TASK DESCRIPTION>
Copy every line of the entries that includes the word "adapter".

SOURCE RECORDS>

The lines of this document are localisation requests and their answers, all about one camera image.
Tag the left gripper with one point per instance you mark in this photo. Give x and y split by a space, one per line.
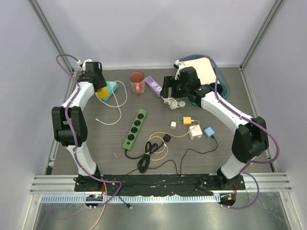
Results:
102 82

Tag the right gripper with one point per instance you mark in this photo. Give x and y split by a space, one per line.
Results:
170 81

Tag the purple power strip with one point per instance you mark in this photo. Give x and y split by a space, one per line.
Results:
153 85

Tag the teal triangular base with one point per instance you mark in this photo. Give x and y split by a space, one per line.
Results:
111 87

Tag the small white usb charger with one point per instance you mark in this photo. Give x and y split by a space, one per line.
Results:
173 125

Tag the yellow charger plug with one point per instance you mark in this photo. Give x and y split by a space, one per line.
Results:
187 120

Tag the white cube adapter plug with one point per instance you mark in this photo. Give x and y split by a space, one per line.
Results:
195 132

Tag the green power strip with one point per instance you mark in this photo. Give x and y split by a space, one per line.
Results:
135 129

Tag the blue charger plug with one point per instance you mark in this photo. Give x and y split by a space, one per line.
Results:
209 132

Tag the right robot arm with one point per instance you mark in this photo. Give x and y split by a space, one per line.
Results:
250 139

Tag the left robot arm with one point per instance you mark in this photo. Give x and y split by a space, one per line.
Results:
70 127

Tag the black round plug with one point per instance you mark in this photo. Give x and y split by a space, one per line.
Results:
166 138

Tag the pink mug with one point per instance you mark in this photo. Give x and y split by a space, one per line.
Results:
137 82

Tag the white paper sheet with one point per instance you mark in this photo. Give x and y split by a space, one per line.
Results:
203 68

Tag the dark green cup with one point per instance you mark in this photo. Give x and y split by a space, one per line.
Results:
219 87

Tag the teal plastic tray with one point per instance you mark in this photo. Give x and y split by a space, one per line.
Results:
221 78

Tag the black mounting plate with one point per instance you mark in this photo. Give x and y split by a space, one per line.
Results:
166 184

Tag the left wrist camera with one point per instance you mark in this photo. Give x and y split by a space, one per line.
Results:
82 64

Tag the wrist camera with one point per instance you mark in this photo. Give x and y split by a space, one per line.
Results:
178 65
82 64

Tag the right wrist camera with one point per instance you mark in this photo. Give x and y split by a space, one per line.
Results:
178 65

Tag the slotted cable duct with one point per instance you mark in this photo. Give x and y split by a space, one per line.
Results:
91 199

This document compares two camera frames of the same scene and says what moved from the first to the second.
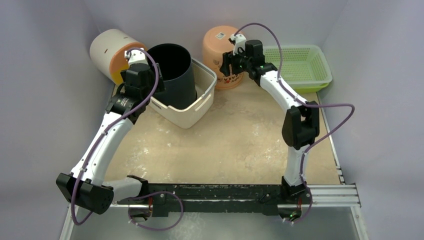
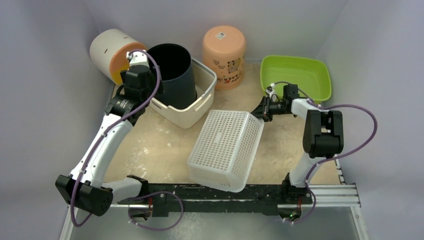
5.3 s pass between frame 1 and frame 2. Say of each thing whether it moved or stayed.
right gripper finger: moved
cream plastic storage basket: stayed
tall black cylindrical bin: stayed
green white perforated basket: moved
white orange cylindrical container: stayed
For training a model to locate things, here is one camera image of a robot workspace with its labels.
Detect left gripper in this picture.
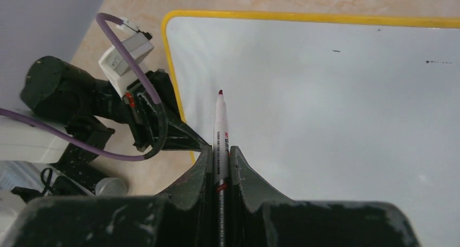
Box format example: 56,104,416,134
123,69,209,152

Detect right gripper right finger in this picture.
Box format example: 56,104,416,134
230,146,420,246

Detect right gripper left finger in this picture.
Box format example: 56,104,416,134
2,146,214,246

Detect purple whiteboard marker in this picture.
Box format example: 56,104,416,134
213,90,229,246

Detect yellow framed whiteboard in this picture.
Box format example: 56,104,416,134
162,10,459,246

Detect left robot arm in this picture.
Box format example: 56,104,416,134
20,56,207,157

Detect black grey microphone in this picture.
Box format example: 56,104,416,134
51,163,128,196

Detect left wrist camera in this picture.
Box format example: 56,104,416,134
98,17,154,97

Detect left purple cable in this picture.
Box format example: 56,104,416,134
0,12,168,162

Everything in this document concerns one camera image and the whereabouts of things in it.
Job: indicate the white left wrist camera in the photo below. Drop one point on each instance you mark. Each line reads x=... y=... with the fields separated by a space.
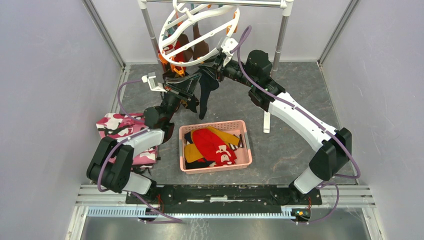
x=153 y=84

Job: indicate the pink perforated plastic basket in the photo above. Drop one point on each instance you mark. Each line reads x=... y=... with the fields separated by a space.
x=243 y=154

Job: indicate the pink camouflage folded cloth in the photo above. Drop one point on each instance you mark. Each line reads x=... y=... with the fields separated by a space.
x=120 y=125

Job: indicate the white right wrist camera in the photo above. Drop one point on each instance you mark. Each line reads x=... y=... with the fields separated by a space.
x=225 y=47

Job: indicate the white round clip hanger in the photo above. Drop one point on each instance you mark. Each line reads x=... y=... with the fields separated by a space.
x=182 y=19

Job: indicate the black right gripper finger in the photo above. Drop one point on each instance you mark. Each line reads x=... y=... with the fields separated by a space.
x=214 y=74
x=211 y=65

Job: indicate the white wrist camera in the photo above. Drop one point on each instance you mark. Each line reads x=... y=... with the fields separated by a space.
x=153 y=84
x=225 y=47

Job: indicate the yellow cloth in basket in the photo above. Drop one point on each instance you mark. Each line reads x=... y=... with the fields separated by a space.
x=192 y=154

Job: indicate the red white santa sock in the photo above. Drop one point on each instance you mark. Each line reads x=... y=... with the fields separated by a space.
x=169 y=49

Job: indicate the red white patterned sock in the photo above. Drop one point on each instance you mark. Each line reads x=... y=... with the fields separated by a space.
x=224 y=156

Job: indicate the white metal drying rack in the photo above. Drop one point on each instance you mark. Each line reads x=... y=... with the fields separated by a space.
x=213 y=67

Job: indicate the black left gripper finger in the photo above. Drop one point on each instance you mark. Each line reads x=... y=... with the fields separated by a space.
x=188 y=91
x=185 y=81

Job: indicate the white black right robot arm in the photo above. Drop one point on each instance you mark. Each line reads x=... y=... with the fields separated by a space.
x=332 y=146

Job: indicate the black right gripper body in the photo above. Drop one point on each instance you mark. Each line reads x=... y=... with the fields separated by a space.
x=233 y=69

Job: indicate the orange clothes clip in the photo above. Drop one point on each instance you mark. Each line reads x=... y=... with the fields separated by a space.
x=178 y=70
x=233 y=24

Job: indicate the red cloth in basket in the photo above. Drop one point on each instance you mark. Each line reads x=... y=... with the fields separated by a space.
x=206 y=142

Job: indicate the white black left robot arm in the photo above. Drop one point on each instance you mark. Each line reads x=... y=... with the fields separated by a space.
x=113 y=159

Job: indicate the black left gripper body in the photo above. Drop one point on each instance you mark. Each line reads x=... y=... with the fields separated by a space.
x=170 y=103

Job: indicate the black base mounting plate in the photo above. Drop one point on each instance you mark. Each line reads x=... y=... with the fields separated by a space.
x=228 y=199

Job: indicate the black sock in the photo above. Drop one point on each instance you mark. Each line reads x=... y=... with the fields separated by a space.
x=207 y=85
x=190 y=103

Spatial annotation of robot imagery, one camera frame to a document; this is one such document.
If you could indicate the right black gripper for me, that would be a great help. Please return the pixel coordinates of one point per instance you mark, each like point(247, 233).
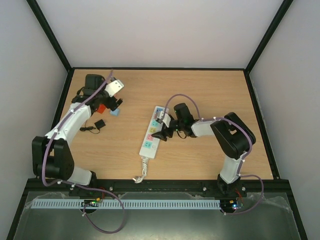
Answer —
point(169, 131)

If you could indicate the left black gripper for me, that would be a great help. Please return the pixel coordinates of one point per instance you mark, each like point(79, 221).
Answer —
point(110, 105)

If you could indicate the red cube adapter plug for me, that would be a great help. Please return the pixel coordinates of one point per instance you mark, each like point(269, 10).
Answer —
point(101, 109)

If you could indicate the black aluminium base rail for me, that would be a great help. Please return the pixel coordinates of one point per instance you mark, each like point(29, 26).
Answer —
point(203, 188)

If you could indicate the black usb plug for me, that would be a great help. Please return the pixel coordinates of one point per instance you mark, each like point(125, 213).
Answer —
point(95, 128)

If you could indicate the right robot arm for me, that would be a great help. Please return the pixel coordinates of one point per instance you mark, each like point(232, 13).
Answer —
point(234, 137)

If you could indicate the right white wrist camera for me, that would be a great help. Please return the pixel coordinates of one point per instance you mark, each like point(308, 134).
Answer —
point(163, 117)

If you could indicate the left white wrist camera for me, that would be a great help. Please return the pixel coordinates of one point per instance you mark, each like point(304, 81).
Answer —
point(114, 87)

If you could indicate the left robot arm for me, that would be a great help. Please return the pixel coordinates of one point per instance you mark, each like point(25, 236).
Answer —
point(52, 159)

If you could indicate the light blue cable duct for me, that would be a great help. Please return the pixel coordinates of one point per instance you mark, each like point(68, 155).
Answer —
point(128, 204)

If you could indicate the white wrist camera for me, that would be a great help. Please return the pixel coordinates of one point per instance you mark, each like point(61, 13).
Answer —
point(163, 117)
point(114, 87)

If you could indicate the blue plug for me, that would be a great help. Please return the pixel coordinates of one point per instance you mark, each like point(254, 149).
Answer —
point(115, 112)

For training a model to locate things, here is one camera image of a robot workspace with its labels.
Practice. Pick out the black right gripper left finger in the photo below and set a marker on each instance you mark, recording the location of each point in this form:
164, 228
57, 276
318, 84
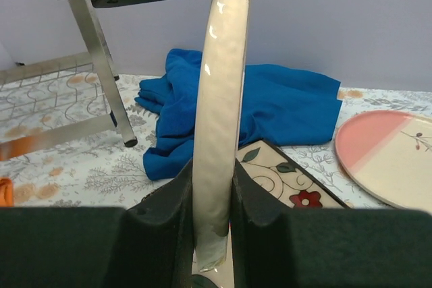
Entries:
148, 245

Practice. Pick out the pink cream round plate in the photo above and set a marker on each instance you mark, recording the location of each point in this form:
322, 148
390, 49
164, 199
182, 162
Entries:
388, 154

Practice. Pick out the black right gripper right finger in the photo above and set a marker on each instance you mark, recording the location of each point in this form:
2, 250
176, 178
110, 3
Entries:
278, 246

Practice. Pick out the blue cloth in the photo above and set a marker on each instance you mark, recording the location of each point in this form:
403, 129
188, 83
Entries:
286, 107

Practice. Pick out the square floral plate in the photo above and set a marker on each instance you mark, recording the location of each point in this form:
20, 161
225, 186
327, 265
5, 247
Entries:
284, 178

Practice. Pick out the steel dish rack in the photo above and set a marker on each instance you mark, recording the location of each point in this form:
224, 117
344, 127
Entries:
63, 99

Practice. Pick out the orange cloth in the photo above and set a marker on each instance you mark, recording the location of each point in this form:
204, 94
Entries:
6, 192

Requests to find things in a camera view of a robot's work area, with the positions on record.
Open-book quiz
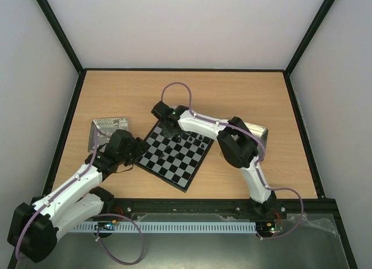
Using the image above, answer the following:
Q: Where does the silver tin with white pieces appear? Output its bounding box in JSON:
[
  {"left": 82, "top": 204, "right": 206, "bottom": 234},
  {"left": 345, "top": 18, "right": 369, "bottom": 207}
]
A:
[{"left": 87, "top": 117, "right": 129, "bottom": 152}]

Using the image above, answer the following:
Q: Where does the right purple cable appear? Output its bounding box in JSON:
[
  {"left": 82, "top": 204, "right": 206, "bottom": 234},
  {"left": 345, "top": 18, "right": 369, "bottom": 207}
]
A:
[{"left": 161, "top": 82, "right": 305, "bottom": 241}]

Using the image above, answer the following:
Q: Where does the light blue slotted cable duct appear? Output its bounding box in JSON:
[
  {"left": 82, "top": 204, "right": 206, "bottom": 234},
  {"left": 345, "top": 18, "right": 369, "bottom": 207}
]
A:
[{"left": 71, "top": 221, "right": 256, "bottom": 234}]

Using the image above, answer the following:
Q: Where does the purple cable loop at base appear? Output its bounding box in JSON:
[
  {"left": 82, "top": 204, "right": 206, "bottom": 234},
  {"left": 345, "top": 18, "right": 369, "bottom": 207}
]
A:
[{"left": 94, "top": 210, "right": 146, "bottom": 264}]

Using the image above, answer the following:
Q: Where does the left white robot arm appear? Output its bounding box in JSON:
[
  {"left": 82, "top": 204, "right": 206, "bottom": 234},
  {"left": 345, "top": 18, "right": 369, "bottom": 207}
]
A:
[{"left": 7, "top": 128, "right": 149, "bottom": 263}]

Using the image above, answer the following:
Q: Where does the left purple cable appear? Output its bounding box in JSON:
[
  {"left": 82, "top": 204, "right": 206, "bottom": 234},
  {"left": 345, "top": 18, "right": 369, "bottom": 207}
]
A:
[{"left": 15, "top": 126, "right": 107, "bottom": 261}]

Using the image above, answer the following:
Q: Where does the black aluminium frame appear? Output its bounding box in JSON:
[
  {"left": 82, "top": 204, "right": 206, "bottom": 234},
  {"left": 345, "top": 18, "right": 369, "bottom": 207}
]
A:
[{"left": 36, "top": 0, "right": 357, "bottom": 268}]

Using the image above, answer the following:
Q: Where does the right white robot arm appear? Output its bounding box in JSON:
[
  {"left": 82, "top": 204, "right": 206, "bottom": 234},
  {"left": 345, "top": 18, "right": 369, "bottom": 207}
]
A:
[{"left": 151, "top": 101, "right": 276, "bottom": 218}]

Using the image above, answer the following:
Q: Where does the black and silver chessboard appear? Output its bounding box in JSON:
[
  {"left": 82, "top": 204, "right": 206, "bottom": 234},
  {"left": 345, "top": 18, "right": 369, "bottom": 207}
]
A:
[{"left": 135, "top": 122, "right": 214, "bottom": 192}]

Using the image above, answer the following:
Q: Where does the empty gold-rimmed metal tin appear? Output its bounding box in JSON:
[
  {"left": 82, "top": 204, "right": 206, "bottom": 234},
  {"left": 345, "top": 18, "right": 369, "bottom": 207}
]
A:
[{"left": 232, "top": 122, "right": 269, "bottom": 157}]

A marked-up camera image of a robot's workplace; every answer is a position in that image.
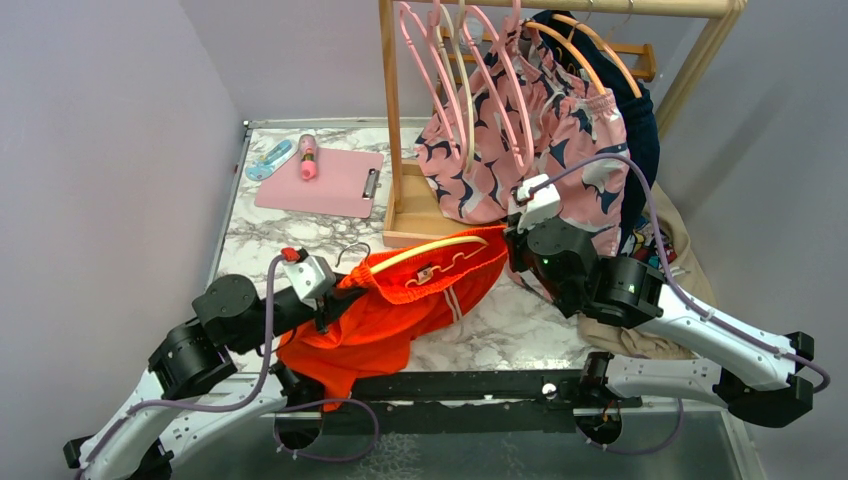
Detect orange shorts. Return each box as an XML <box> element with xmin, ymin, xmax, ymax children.
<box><xmin>276</xmin><ymin>225</ymin><xmax>508</xmax><ymax>411</ymax></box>

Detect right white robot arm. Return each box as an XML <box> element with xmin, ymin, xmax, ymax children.
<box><xmin>504</xmin><ymin>215</ymin><xmax>814</xmax><ymax>428</ymax></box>

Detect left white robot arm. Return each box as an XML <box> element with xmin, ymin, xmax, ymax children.
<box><xmin>63</xmin><ymin>273</ymin><xmax>365</xmax><ymax>479</ymax></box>

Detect pink hanger holding shorts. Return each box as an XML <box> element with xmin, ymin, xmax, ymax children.
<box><xmin>462</xmin><ymin>1</ymin><xmax>534</xmax><ymax>175</ymax></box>

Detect cream hanger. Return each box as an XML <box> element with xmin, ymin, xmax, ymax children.
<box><xmin>441</xmin><ymin>0</ymin><xmax>475</xmax><ymax>174</ymax></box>

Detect pink shark print shorts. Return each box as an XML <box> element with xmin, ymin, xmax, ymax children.
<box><xmin>415</xmin><ymin>21</ymin><xmax>629</xmax><ymax>255</ymax></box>

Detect orange wooden hanger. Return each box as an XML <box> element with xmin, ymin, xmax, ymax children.
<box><xmin>528</xmin><ymin>10</ymin><xmax>650</xmax><ymax>102</ymax></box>

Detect colourful print garment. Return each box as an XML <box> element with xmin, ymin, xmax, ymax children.
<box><xmin>621</xmin><ymin>215</ymin><xmax>677</xmax><ymax>270</ymax></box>

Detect beige garment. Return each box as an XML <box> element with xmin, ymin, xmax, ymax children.
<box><xmin>577</xmin><ymin>184</ymin><xmax>716</xmax><ymax>360</ymax></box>

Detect wooden clothes rack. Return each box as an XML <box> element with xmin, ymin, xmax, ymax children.
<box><xmin>378</xmin><ymin>0</ymin><xmax>748</xmax><ymax>247</ymax></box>

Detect pink clipboard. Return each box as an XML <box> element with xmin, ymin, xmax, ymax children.
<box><xmin>254</xmin><ymin>148</ymin><xmax>384</xmax><ymax>218</ymax></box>

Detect light blue package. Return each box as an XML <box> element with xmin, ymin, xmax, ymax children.
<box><xmin>245</xmin><ymin>139</ymin><xmax>296</xmax><ymax>182</ymax></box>

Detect navy blue garment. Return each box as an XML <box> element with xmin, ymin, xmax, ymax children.
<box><xmin>529</xmin><ymin>9</ymin><xmax>663</xmax><ymax>240</ymax></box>

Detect pink tube bottle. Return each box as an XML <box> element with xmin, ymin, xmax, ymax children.
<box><xmin>298</xmin><ymin>134</ymin><xmax>318</xmax><ymax>181</ymax></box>

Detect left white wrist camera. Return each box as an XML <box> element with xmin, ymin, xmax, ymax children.
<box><xmin>281</xmin><ymin>247</ymin><xmax>336</xmax><ymax>310</ymax></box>

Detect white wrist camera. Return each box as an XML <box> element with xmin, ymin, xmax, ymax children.
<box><xmin>281</xmin><ymin>247</ymin><xmax>336</xmax><ymax>310</ymax></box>
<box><xmin>508</xmin><ymin>174</ymin><xmax>561</xmax><ymax>234</ymax></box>

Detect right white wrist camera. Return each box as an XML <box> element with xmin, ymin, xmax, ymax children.
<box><xmin>508</xmin><ymin>174</ymin><xmax>561</xmax><ymax>234</ymax></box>

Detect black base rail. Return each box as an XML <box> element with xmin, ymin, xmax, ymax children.
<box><xmin>274</xmin><ymin>369</ymin><xmax>642</xmax><ymax>440</ymax></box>

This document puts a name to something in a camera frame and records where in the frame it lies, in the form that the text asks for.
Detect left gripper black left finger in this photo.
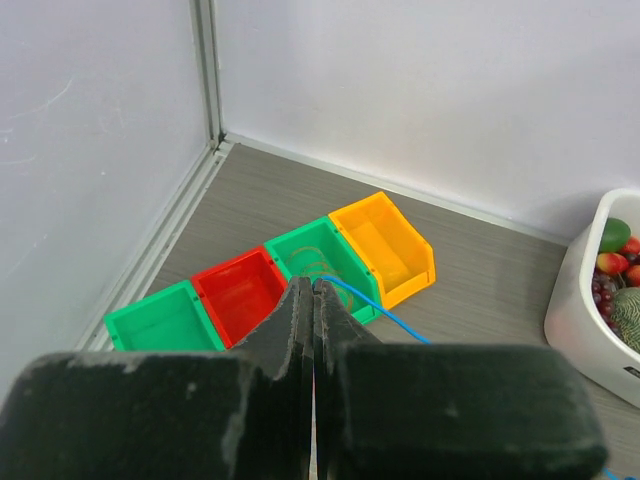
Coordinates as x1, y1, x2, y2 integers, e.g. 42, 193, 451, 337
1, 277, 314, 479

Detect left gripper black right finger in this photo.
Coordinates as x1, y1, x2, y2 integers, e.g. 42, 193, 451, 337
313, 279, 609, 479

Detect green plastic bin at end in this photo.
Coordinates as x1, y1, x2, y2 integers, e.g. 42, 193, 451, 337
104, 280, 225, 352

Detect red plastic bin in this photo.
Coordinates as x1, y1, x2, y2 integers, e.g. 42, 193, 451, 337
191, 246, 287, 348

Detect green plastic bin beside yellow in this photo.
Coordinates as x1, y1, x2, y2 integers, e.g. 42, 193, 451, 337
264, 216, 380, 302

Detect white plastic fruit basket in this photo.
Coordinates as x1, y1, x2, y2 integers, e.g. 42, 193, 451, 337
544, 188, 639, 407

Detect red and yellow peaches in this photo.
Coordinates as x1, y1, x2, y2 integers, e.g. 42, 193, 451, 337
596, 236, 639, 287

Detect green lime fruit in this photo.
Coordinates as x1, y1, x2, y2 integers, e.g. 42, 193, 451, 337
598, 217, 631, 253

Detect aluminium frame post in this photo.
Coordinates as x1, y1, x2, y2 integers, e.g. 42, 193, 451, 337
189, 0, 226, 150

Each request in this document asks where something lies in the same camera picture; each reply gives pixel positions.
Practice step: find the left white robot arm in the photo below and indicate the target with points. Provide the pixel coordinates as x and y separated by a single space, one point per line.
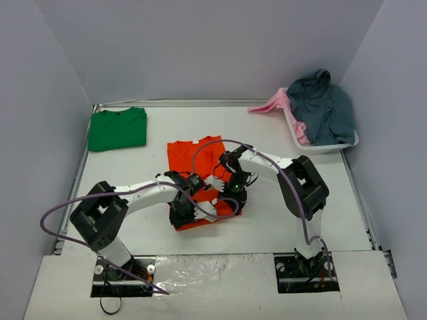
98 220

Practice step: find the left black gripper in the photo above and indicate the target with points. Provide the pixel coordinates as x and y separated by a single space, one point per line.
181 215

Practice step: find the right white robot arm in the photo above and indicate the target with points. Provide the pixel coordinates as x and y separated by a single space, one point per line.
303 190

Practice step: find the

ANSWER TO THIS EXERCISE>
Tag the white cube adapter plug with one point per instance you mark in this photo. Give x and y split by a space, one per line.
If you could indicate the red cube adapter plug for me, that would be a great help. Please return the pixel coordinates of one point per instance you mark, each like point(269, 10).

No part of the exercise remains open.